● TASK STATEMENT
What is needed is a word-for-word copy of the lines below from the one with "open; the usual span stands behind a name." through the one with "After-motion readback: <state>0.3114", both included, with every picture left out.

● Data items
------
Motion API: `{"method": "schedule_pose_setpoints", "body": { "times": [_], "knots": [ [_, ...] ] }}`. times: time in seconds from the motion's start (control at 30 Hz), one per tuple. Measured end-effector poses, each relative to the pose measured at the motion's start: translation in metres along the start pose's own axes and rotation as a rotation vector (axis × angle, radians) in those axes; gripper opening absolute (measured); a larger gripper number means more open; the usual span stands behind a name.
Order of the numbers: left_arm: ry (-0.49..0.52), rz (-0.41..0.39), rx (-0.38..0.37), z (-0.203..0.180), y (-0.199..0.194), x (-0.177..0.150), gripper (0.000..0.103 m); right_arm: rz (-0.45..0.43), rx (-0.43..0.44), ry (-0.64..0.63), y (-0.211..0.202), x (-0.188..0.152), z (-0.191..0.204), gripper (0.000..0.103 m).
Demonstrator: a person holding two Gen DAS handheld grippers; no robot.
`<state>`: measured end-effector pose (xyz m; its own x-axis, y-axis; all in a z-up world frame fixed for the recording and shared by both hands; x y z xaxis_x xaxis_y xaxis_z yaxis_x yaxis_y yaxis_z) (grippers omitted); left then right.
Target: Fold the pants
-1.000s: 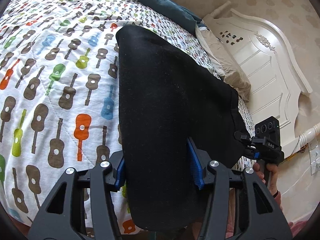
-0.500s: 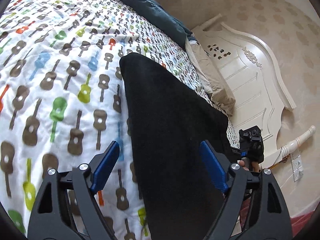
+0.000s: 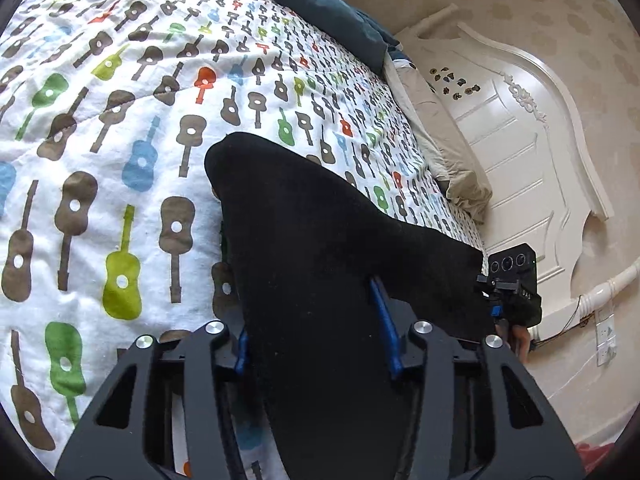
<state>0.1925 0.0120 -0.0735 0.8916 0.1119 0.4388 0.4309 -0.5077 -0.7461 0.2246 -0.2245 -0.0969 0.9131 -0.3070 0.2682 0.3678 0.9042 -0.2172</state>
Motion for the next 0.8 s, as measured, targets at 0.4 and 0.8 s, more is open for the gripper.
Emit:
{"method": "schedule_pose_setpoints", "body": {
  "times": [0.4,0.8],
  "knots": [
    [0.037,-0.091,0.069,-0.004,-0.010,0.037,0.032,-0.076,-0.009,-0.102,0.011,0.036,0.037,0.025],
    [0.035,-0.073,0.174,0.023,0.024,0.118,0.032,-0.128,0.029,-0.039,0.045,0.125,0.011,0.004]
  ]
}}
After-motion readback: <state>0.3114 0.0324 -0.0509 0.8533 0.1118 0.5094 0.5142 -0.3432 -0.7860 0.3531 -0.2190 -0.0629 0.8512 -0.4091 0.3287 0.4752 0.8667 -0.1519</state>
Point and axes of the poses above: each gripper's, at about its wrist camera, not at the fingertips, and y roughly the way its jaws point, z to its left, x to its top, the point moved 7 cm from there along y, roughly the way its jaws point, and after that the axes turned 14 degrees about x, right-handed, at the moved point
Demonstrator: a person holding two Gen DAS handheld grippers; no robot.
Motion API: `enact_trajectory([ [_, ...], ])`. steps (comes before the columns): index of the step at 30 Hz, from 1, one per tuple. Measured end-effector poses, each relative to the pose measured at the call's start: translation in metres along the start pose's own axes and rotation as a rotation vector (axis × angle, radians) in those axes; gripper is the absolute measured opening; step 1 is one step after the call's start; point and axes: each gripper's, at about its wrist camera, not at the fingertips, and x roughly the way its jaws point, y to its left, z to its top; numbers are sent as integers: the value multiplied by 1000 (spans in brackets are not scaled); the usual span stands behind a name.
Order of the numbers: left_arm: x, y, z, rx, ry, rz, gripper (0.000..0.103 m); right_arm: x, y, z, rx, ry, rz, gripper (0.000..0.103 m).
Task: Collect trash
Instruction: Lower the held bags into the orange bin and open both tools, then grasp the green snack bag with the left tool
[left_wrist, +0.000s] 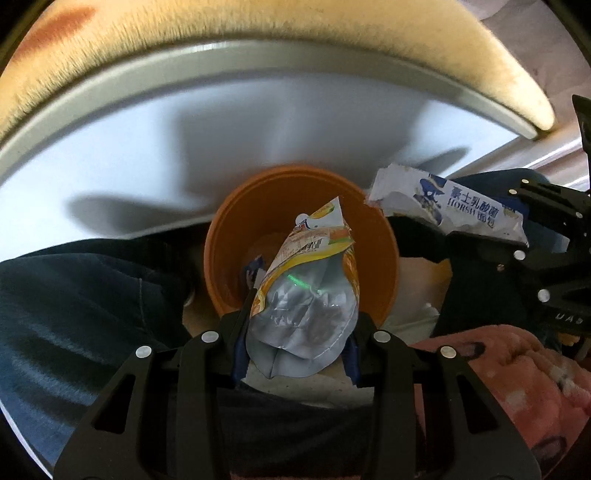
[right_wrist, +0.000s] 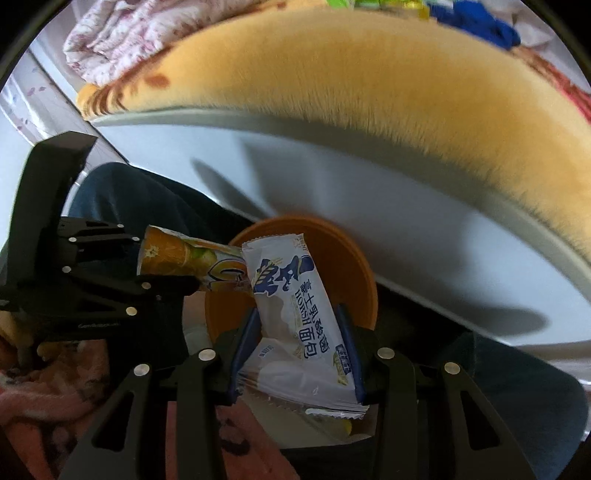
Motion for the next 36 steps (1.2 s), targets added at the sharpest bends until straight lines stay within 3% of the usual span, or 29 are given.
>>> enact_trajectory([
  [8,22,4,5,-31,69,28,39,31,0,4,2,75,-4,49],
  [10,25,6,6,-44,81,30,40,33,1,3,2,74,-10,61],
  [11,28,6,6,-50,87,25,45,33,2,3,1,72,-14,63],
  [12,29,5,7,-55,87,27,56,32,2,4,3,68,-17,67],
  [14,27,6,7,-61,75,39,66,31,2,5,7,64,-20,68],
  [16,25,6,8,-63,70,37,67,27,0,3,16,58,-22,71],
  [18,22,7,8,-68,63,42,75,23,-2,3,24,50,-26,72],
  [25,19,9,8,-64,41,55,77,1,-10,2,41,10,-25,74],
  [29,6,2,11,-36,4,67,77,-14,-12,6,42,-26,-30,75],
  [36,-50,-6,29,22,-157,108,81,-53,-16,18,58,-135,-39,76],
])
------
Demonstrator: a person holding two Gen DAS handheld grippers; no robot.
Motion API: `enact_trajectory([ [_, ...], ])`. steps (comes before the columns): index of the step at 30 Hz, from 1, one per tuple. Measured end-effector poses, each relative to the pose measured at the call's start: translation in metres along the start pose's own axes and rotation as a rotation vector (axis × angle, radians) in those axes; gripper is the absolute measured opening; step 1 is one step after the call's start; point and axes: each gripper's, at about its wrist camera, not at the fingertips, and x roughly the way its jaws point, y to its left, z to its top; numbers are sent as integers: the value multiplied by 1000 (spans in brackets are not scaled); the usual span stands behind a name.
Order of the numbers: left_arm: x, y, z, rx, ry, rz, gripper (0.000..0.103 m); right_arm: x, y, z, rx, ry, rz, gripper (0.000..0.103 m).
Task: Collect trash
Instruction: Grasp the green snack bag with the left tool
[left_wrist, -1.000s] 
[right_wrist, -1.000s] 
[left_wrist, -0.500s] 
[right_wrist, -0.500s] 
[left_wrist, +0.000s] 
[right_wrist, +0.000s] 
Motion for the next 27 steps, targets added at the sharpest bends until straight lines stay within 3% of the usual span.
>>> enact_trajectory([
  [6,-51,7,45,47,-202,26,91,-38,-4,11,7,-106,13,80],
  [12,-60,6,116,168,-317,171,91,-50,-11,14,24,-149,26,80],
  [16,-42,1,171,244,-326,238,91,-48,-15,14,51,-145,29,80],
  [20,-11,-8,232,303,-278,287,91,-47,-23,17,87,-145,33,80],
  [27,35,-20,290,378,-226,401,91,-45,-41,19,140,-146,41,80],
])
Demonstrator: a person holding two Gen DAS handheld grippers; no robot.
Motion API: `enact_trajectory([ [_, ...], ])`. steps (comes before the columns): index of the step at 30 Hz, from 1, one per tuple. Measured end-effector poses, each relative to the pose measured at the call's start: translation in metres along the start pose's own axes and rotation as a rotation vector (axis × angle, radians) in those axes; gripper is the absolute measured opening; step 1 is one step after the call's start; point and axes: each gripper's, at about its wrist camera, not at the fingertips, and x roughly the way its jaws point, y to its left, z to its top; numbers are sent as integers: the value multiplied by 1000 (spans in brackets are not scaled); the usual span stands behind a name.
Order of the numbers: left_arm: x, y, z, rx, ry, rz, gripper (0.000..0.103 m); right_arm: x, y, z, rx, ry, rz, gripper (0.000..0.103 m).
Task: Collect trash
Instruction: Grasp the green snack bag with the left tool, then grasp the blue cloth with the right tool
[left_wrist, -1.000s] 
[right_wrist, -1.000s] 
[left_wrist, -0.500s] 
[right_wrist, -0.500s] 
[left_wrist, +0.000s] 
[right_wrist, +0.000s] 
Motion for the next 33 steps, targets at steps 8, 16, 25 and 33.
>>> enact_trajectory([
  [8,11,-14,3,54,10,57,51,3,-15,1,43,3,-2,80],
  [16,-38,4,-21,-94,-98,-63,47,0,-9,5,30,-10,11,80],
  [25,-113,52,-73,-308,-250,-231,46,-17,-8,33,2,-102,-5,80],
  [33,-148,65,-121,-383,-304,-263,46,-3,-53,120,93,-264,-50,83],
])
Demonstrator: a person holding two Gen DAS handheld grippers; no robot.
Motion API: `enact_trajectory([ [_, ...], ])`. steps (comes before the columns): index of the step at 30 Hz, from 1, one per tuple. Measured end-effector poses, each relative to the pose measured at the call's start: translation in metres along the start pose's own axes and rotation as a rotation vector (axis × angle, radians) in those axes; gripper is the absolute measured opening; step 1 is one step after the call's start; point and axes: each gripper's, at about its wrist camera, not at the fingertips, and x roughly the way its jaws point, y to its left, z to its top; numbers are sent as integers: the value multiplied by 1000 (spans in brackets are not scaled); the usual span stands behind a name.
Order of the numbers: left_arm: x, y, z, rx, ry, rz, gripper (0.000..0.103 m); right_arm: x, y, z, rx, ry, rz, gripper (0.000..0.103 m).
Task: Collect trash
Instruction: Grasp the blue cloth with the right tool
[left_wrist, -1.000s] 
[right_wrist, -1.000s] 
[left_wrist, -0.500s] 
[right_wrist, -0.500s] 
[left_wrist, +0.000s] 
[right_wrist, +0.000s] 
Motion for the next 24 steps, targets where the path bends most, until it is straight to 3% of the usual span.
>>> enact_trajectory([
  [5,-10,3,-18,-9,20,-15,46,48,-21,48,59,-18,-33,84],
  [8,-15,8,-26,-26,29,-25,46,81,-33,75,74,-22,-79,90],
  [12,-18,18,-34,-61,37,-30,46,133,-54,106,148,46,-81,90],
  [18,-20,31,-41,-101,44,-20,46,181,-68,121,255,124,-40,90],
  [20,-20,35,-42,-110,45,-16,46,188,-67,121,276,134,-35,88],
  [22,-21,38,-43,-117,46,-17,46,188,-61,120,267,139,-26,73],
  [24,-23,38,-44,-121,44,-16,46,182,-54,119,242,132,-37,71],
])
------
● TASK OUTPUT
Motion API: `{"method": "schedule_pose_setpoints", "body": { "times": [_], "knots": [ [_, ...] ] }}`. times: time in seconds from the motion's start (control at 30 Hz), one per tuple. Measured end-effector poses, each relative to the pose measured at the motion's start: translation in metres along the start pose's own axes and rotation as a rotation vector (axis × angle, radians) in those axes; gripper opening absolute (measured); a larger gripper number means more open; the usual span stands behind a name.
Order of the numbers: left_arm: ry (-0.49..0.52), rz (-0.41..0.39), rx (-0.38..0.37), z (-0.203..0.180), y (-0.199..0.194), x (-0.177..0.150), gripper (0.000..0.103 m); right_arm: rz (-0.45..0.43), rx (-0.43..0.44), ry (-0.64..0.63), y (-0.211..0.202), x (-0.188..0.152), z (-0.191..0.204), gripper (0.000..0.103 m).
Demonstrator: a person holding two Gen DAS handheld grippers; no robot.
`<state>`: measured end-effector pose (xyz m; its own x-axis, y-axis; all in a z-up world frame fixed for the recording and shared by both hands; x y z xaxis_x xaxis_y xaxis_z yaxis_x yaxis_y yaxis_z) (grippers omitted); left then right.
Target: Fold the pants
-1.000s: 
-0.500s: 
+0.000s: 
<state>0.1925 0.0120 -0.0735 0.8916 0.1119 0.4388 0.4309 -0.5077 -0.7461 0.2246 -0.2245 -0.0969 0.9131 -0.3070 0.2682 0.3678 0.9042 -0.2172</state>
Motion for the next 0.8 s, as measured, targets at 0.4 and 0.8 s, more is open for the gripper.
Emit:
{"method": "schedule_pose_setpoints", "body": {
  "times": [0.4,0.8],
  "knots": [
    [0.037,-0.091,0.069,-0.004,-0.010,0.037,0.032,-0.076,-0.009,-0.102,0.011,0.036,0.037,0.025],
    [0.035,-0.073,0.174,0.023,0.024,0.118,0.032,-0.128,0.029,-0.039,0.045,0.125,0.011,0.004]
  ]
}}
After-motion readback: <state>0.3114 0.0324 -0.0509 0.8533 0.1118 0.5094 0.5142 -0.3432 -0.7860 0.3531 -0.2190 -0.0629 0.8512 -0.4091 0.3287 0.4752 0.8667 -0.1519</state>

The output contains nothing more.